そこに、占い師デトワールがふらりと現れる。
「お主ら、すまないな。私はどうにも力仕事は苦手でな」
「デトワールさん。ご無事だったのですね」
「うむ。お主も、あれをちゃんと伝えてくれたらしいな。あの男を見ればわかる」
デトワールはリョウマに視線を移して言った。ヴァルは少し照れくさそうに頷いた。
「さて、そろそろ再開できるだろう。ちょうど夜が明ける。お主たちの未来、見てやることも出来よう」
建て直したばかりのテントに入ったデトワールは、占い道具の準備を始めた。
「…ふむ、以上が見えたことの全てだ。ここに記しておこう」
デトワールは葉書ほどの大きさの紙に、行くべき場所や探す物を書いた。
「では、これで終了とする。代金のことだが…」
四人は一瞬気分が落ち込んだ。稀代の才を持つというデトワール。その占いとなれば相応の金額となることは、容易に想像できた。

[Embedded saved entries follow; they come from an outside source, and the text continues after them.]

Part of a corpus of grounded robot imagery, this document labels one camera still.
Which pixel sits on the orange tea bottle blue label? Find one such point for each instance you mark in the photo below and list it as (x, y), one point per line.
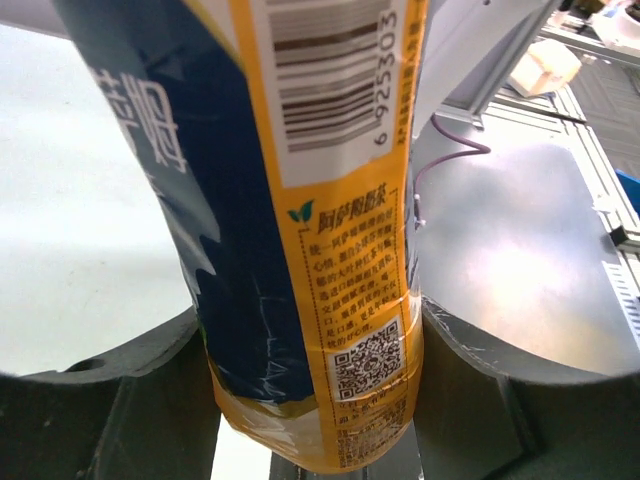
(276, 137)

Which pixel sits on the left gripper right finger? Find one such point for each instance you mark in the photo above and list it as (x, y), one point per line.
(490, 410)

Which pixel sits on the grey slotted cable duct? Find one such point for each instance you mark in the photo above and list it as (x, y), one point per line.
(627, 294)

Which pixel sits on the right aluminium frame post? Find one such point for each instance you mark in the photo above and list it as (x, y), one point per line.
(504, 30)

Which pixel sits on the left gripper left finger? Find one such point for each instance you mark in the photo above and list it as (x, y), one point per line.
(143, 410)

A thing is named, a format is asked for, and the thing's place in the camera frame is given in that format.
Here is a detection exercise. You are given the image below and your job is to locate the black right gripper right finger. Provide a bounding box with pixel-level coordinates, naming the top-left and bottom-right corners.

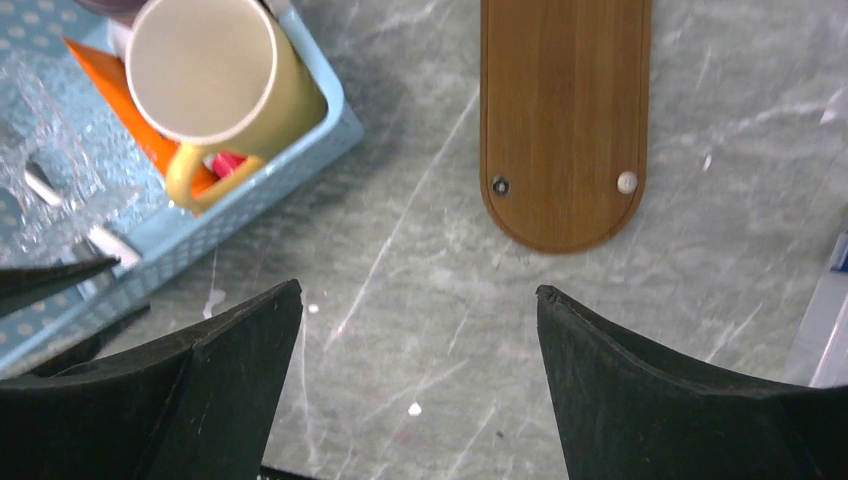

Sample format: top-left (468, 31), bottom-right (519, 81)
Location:
top-left (536, 285), bottom-right (847, 479)

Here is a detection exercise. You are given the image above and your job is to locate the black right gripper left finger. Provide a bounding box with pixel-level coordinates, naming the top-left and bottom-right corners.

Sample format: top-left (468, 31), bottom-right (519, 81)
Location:
top-left (1, 280), bottom-right (303, 479)

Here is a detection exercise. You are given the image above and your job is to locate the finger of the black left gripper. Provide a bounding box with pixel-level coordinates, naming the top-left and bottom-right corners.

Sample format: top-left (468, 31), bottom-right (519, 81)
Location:
top-left (1, 257), bottom-right (120, 317)

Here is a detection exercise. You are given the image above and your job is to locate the yellow ceramic mug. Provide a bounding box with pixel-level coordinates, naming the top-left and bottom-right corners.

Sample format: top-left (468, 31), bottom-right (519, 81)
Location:
top-left (125, 0), bottom-right (327, 213)

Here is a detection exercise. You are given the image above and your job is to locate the brown oval wooden tray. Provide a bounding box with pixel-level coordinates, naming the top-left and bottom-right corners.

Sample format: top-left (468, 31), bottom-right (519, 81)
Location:
top-left (479, 0), bottom-right (652, 254)

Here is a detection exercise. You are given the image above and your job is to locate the light blue plastic basket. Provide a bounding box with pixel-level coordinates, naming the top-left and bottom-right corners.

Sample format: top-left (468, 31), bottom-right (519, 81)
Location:
top-left (1, 6), bottom-right (364, 377)

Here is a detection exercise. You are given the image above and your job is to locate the mauve ceramic mug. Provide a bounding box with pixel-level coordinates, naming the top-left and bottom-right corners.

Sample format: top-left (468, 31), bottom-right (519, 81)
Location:
top-left (76, 0), bottom-right (147, 18)

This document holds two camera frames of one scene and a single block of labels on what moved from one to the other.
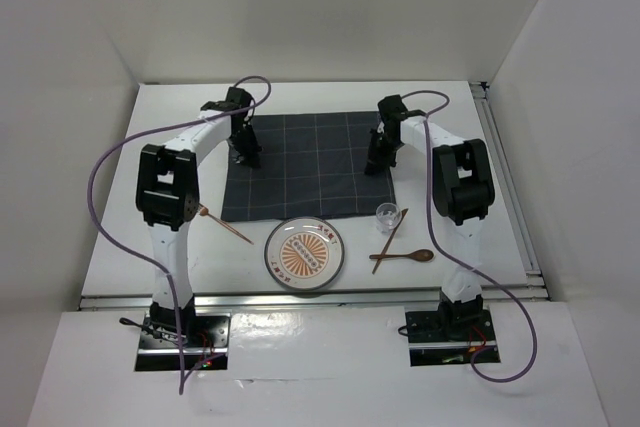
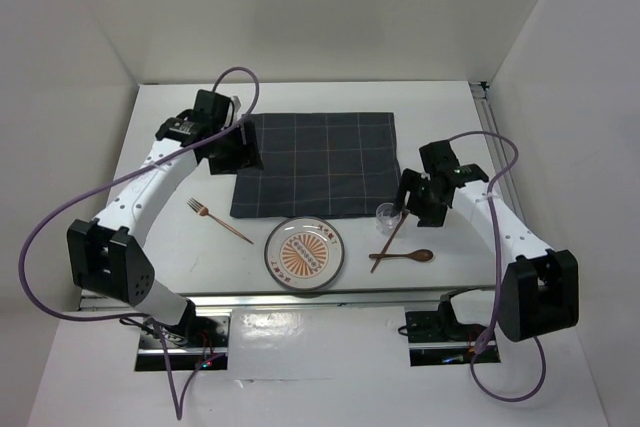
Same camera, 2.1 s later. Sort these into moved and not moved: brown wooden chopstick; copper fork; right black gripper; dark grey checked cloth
Moved: right black gripper
Not moved: brown wooden chopstick; dark grey checked cloth; copper fork
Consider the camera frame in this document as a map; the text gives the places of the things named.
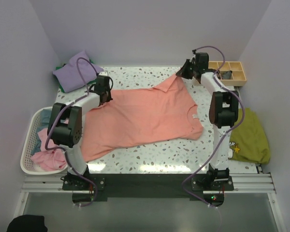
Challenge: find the salmon pink t-shirt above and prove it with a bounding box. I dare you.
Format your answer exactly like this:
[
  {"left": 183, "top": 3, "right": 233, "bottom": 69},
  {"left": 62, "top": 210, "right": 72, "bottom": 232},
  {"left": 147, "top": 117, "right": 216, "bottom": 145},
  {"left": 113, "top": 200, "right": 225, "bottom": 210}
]
[{"left": 81, "top": 74, "right": 203, "bottom": 162}]

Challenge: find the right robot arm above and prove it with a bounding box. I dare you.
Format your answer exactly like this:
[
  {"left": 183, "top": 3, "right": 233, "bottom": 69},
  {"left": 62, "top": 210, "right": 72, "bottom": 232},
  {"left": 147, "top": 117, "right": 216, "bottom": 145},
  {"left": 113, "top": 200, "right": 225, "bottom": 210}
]
[{"left": 176, "top": 49, "right": 239, "bottom": 190}]

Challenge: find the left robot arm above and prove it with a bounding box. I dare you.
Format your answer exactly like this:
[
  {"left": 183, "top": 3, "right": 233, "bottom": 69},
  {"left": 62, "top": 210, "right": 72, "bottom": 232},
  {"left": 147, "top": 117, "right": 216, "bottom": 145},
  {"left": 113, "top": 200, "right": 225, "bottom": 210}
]
[{"left": 45, "top": 75, "right": 113, "bottom": 189}]

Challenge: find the grey rolled sock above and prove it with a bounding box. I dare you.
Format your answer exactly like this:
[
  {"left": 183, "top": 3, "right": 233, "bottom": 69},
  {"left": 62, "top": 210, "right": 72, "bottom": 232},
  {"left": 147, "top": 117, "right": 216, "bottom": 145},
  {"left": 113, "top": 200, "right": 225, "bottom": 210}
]
[{"left": 220, "top": 70, "right": 232, "bottom": 80}]

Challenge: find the wooden compartment tray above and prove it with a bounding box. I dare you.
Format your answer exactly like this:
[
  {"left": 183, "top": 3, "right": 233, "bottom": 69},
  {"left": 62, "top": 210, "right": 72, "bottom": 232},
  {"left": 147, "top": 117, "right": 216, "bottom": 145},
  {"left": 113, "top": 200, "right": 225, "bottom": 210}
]
[{"left": 208, "top": 61, "right": 247, "bottom": 87}]

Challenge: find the grey blue t-shirt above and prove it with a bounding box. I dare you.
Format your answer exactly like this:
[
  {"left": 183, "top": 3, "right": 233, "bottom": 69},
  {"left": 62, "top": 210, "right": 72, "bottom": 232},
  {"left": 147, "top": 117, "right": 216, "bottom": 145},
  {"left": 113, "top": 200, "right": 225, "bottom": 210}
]
[{"left": 31, "top": 109, "right": 51, "bottom": 156}]

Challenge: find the light pink t-shirt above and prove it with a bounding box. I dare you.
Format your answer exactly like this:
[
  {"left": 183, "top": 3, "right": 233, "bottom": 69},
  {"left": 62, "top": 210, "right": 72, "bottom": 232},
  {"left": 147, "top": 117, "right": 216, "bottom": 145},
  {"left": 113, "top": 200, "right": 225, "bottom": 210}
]
[{"left": 30, "top": 128, "right": 67, "bottom": 172}]

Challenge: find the olive green t-shirt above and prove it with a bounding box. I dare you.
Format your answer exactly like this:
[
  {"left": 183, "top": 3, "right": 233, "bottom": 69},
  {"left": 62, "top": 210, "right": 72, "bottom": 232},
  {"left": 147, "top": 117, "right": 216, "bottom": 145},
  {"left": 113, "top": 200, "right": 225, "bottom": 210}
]
[{"left": 228, "top": 108, "right": 271, "bottom": 164}]

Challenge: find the white laundry basket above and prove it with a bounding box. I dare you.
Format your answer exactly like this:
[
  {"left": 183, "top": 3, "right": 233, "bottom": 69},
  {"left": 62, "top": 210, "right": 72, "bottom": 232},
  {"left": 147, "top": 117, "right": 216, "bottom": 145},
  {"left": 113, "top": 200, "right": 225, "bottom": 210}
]
[{"left": 20, "top": 106, "right": 67, "bottom": 175}]

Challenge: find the black object bottom left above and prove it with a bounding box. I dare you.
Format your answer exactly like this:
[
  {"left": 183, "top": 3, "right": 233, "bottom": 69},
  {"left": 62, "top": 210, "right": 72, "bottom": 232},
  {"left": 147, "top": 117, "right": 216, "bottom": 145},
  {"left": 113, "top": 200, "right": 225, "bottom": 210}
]
[{"left": 7, "top": 215, "right": 48, "bottom": 232}]

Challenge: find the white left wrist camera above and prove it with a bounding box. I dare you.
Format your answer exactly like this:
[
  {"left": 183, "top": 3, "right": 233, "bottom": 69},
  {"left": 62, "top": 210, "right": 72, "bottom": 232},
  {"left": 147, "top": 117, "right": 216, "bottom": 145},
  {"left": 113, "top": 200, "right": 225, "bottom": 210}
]
[{"left": 99, "top": 71, "right": 108, "bottom": 76}]

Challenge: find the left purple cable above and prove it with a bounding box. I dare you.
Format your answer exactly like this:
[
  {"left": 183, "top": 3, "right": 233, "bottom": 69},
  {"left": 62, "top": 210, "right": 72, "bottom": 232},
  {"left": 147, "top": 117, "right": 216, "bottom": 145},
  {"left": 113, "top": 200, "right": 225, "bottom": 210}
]
[{"left": 45, "top": 57, "right": 104, "bottom": 207}]

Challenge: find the purple cable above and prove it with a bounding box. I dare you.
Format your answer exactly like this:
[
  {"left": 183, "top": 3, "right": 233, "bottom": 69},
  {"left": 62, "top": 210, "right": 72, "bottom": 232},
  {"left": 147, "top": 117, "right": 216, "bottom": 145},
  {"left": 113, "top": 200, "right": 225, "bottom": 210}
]
[
  {"left": 181, "top": 46, "right": 246, "bottom": 207},
  {"left": 45, "top": 57, "right": 104, "bottom": 207}
]

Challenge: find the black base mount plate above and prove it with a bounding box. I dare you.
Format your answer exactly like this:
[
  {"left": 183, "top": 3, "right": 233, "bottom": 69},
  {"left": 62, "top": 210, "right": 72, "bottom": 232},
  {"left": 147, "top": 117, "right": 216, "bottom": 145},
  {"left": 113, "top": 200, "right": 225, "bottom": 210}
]
[{"left": 61, "top": 174, "right": 234, "bottom": 206}]

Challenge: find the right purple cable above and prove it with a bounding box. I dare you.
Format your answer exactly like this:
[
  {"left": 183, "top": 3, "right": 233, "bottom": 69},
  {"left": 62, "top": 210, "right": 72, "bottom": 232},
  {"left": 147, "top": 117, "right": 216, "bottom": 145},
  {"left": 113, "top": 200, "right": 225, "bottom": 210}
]
[{"left": 181, "top": 46, "right": 246, "bottom": 207}]

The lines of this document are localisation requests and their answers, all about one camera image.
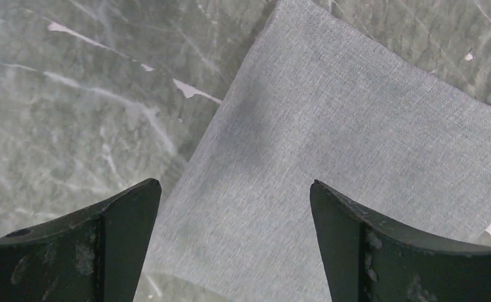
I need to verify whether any grey cloth napkin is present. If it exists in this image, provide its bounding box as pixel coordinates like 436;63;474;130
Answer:
145;1;491;301

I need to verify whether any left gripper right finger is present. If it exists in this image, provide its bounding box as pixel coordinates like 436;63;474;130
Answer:
310;181;491;301

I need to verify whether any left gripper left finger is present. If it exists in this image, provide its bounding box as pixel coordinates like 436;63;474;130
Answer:
0;178;162;301

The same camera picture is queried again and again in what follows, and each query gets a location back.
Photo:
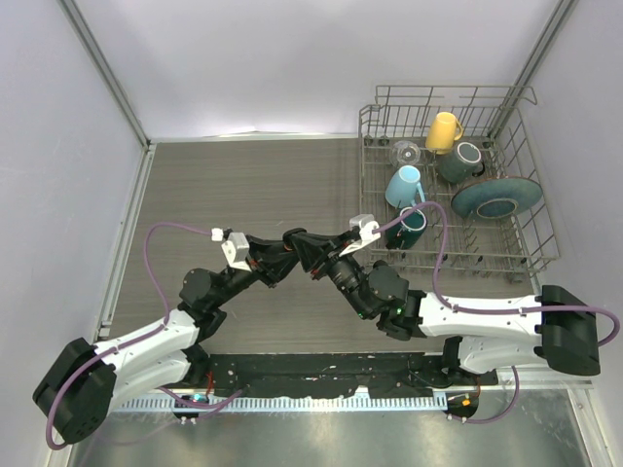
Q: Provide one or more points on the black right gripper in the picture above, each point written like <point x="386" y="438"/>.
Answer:
<point x="311" y="249"/>

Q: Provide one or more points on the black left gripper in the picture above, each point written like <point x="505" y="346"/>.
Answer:
<point x="271" y="259"/>

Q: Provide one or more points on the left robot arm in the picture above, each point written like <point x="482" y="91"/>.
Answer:
<point x="87" y="381"/>

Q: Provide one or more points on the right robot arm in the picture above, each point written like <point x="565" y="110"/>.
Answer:
<point x="481" y="335"/>

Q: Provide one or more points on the dark teal mug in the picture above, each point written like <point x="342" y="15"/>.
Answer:
<point x="406" y="233"/>

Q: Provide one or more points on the light blue mug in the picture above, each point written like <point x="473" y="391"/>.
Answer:
<point x="405" y="188"/>

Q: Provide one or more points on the clear glass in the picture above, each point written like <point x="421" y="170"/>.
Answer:
<point x="404" y="152"/>

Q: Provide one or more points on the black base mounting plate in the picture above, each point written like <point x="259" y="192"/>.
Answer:
<point x="326" y="376"/>

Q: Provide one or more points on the dark grey-green mug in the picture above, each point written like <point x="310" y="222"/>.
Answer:
<point x="460" y="163"/>

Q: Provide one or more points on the yellow mug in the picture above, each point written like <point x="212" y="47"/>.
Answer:
<point x="444" y="132"/>

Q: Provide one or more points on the blue ceramic plate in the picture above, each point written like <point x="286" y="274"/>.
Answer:
<point x="497" y="198"/>

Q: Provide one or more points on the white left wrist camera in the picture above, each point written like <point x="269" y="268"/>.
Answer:
<point x="235" y="247"/>

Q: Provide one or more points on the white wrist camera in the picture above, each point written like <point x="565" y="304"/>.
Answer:
<point x="364" y="226"/>
<point x="235" y="247"/>

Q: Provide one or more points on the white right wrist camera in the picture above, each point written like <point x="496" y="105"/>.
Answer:
<point x="364" y="226"/>

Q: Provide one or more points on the metal wire dish rack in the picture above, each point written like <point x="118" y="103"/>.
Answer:
<point x="518" y="247"/>

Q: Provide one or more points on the white slotted cable duct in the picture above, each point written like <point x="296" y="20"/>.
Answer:
<point x="359" y="402"/>

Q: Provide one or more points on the aluminium frame rail left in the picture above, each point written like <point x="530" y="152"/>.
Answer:
<point x="123" y="245"/>

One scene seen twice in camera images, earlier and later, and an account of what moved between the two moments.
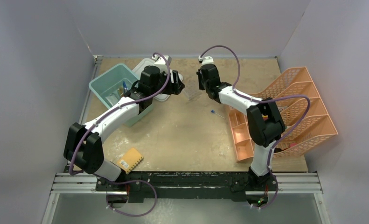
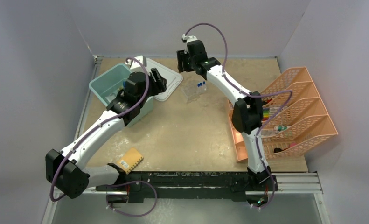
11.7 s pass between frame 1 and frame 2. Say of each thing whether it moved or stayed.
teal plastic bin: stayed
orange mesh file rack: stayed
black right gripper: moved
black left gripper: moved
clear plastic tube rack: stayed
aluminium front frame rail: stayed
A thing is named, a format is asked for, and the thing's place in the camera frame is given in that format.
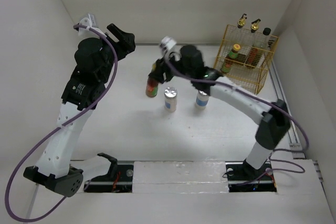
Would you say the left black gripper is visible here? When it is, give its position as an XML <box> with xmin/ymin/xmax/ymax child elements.
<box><xmin>96</xmin><ymin>25</ymin><xmax>134</xmax><ymax>83</ymax></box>

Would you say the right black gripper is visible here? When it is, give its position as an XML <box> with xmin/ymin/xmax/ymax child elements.
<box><xmin>149</xmin><ymin>49</ymin><xmax>194</xmax><ymax>83</ymax></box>

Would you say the chili sauce bottle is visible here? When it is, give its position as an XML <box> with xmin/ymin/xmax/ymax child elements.
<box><xmin>221</xmin><ymin>44</ymin><xmax>241</xmax><ymax>74</ymax></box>
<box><xmin>145</xmin><ymin>77</ymin><xmax>159</xmax><ymax>98</ymax></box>

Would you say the clear gold spout bottle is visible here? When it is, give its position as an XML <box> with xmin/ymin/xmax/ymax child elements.
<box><xmin>236</xmin><ymin>13</ymin><xmax>247</xmax><ymax>29</ymax></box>

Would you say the square bottle dark residue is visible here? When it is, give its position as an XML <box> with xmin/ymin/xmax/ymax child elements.
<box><xmin>244</xmin><ymin>19</ymin><xmax>261</xmax><ymax>68</ymax></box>

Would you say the dark soy sauce bottle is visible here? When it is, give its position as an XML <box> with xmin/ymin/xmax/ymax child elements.
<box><xmin>245</xmin><ymin>27</ymin><xmax>271</xmax><ymax>69</ymax></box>

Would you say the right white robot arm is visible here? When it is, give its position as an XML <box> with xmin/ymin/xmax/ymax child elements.
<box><xmin>149</xmin><ymin>41</ymin><xmax>290</xmax><ymax>179</ymax></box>

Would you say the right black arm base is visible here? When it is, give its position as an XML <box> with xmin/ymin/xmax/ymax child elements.
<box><xmin>222</xmin><ymin>161</ymin><xmax>277</xmax><ymax>193</ymax></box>

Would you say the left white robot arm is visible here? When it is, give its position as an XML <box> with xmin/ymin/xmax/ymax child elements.
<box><xmin>24</xmin><ymin>24</ymin><xmax>135</xmax><ymax>197</ymax></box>

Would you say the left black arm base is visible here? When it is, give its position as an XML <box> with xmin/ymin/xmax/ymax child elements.
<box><xmin>83</xmin><ymin>153</ymin><xmax>134</xmax><ymax>193</ymax></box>

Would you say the left silver lid jar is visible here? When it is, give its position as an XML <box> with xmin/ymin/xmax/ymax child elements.
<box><xmin>164</xmin><ymin>87</ymin><xmax>177</xmax><ymax>112</ymax></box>

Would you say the silver lid jar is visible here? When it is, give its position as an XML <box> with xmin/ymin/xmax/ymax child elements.
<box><xmin>164</xmin><ymin>87</ymin><xmax>177</xmax><ymax>112</ymax></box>
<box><xmin>195</xmin><ymin>90</ymin><xmax>209</xmax><ymax>110</ymax></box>

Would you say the right silver lid jar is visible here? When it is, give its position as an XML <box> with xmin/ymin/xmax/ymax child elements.
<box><xmin>195</xmin><ymin>90</ymin><xmax>209</xmax><ymax>110</ymax></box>

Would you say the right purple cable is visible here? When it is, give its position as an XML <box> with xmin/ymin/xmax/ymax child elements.
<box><xmin>164</xmin><ymin>56</ymin><xmax>310</xmax><ymax>185</ymax></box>

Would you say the purple cable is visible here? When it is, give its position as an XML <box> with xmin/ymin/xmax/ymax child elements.
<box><xmin>4</xmin><ymin>24</ymin><xmax>118</xmax><ymax>221</ymax></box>
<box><xmin>164</xmin><ymin>56</ymin><xmax>310</xmax><ymax>185</ymax></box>

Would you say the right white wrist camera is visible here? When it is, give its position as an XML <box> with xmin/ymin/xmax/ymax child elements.
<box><xmin>159</xmin><ymin>36</ymin><xmax>181</xmax><ymax>61</ymax></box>

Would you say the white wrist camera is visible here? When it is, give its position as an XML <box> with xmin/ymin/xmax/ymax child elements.
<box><xmin>78</xmin><ymin>13</ymin><xmax>99</xmax><ymax>37</ymax></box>
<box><xmin>159</xmin><ymin>36</ymin><xmax>181</xmax><ymax>61</ymax></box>

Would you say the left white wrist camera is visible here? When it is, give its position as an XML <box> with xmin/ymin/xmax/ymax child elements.
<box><xmin>78</xmin><ymin>13</ymin><xmax>99</xmax><ymax>37</ymax></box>

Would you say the yellow wire rack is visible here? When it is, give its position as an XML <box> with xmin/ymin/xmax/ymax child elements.
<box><xmin>214</xmin><ymin>25</ymin><xmax>279</xmax><ymax>94</ymax></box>

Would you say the metal mounting rail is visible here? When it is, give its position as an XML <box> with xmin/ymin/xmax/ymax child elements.
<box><xmin>118</xmin><ymin>160</ymin><xmax>243</xmax><ymax>185</ymax></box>

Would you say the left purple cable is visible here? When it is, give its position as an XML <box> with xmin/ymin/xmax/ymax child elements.
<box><xmin>4</xmin><ymin>24</ymin><xmax>118</xmax><ymax>221</ymax></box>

「本来なら十万ゼルはするところだが、今回は特別だ。無料とはいかないが…、千ゼルで良い」
「えっ、どどうして…。いや確かに、十万だなんて払えませんけど…」
拍子抜けし、しどろもどろに尋ねたリョウマを見たデトワールは、急に顔を伏せると身体を震わせ始めた。
「ふっ、ふふふっ」
珍しく、デトワールは笑っていた。
「…デトワールさん?」
「すまない、お主がそんなきょとんとした顔をするものでな。なに、ほんの礼だよ。広場の復興ももちろんのこと、あの連中を退けてくれたのも、ほとんどお主らであるからな」
「ご存知なんですか? 私たちが戦っていたことを」
「稀代の占い師と呼ばれる身、真実を見抜く目がなくては仕事にならん。見くびってもらっては困るぞ?」
デトワールは、ベールから覗く片眼をヴァルに向けた。
デトワールに代金を支払い、テントから出た四人は次の目的地に行く準備をしていた。
「なんか不思議な人だったけど、悪い人じゃなさそうだな」
「ええ。お代負けてくれたんだからそうでしょうよ」
そこに、エクスも合流する。
「もう終わったらしいな。行くべき世界はわかったのか?」
「はい。次に行くのは、森林の世界『レストリア』ですね」
「あそこか。確か我々は一度行ったことがあったな」
森林の世界は、リョウマとヴァル、アスカとエクスが初めて揃った場所でもあった。
「そうでした。あの、お兄様は一緒に行かないのですよね?」
「残念だが、その通りだ。まだ私にはすべきことがある。縁があれば、また会うこともあろう。…では、皆達者でな」
エクスは一礼をして踵を返すと、どこかへと歩いていった。
「エクス、あなたも元気で…」
「言ってきたらいいんじゃないの…ぐはっ」
後ろ姿に呟くアスカにリョウマは声をかけたが、代わりに彼女の肘打ちが飛んできた。
「いいのよ。それより早く行きましょうよ」
「はいはい。行こうぜ。ヴァル、道案内できるか?」
「はい、お任せくださいっ」
四人は、レストリアへと向かい始めた。